Mère de l’une des 200 lycéennes enlevées à Chibok le 14 avril 2014.
© REUTERS/Afolabi Sotunde

Un nouveau rapt de femmes et de jeunes filles a eu lieu au Nigeria, dans le nord-est du pays. Plus de 60 femmes et jeunes filles ont donc été enlevées, la semaine passée. Une nouvelle attaque qui risque d'augmenter la défiance des Nigérians contre leur gouvernement, alors qu'Abuja est déjà critiquée pour son incapacité à retrouver plus de 200 lycéennes enlevées, il y a deux mois.

Peu d'éléments circulent pour l’instant sur ce nouveau rapt. Selon un responsable local et un chef de milice joints par l'Agence France Presse, l'enlèvement a eu lieu lors d'une série d'attaques de Boko Haram sur le village de Kummabza, dans l'Etat de Borno, dans le Nord-Est la semaine dernière. Ces attaques se sont poursuivies pendant plusieurs jours, elles ont fait au moins 30 morts et différentes sources disent donc que plus de 60 femmes et jeunes filles ont été capturées par les islamistes.
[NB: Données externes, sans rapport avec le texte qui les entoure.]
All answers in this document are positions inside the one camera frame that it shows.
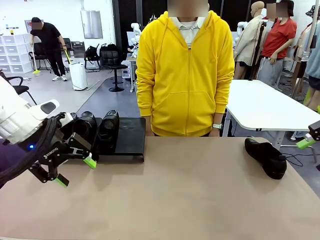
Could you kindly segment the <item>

Ces actes de violence dans l'Etat de Borno sont venus s'ajouter à d'autres attribués eux aussi aux islamistes. Samedi dernier deux villages ont été attaqués et mis à sac. Dimanche, un kamikaze a lancé sa voiture bourrée d'explosifs contre un barrage militaire dans la localité de Gwoza, tuant trois soldats et en blessant trois autres.

Impuissance de l'Etat ?

Beaucoup d'officiels craignent en fait de s'exprimer sur ce nouvel enlèvement au vu de l'émotion créée par le rapt, il y a deux mois, des 200 lycéennes de Chibok. Le sort de ces jeunes filles a provoqué une grande émotion nationale et internationale avec l'apparition du mouvement « BringBackOurGirls » qui demande aux autorités de retrouver les jeunes filles. Le gouvernement nigérian est même visé actuellement par une campagne médiatique qui dénonce son impuissance face aux insurgés de Boko Haram.

Haute tension

Les Nigérians font le constat amer qu'en dépit des 20 000 hommes déployés dans le nord-est du pays, les insurgés de Boko Haram parviennent à poursuivre leurs actions. La tension entre les autorités, les médias et « BringBackOurGirls » est telle que la police a tenté d'empêcher les manifestations quotidiennes à Abuja et que l'armée nigériane commence à fouiller des véhicules de livraison de journaux pour de supposées raisons sécuritaires.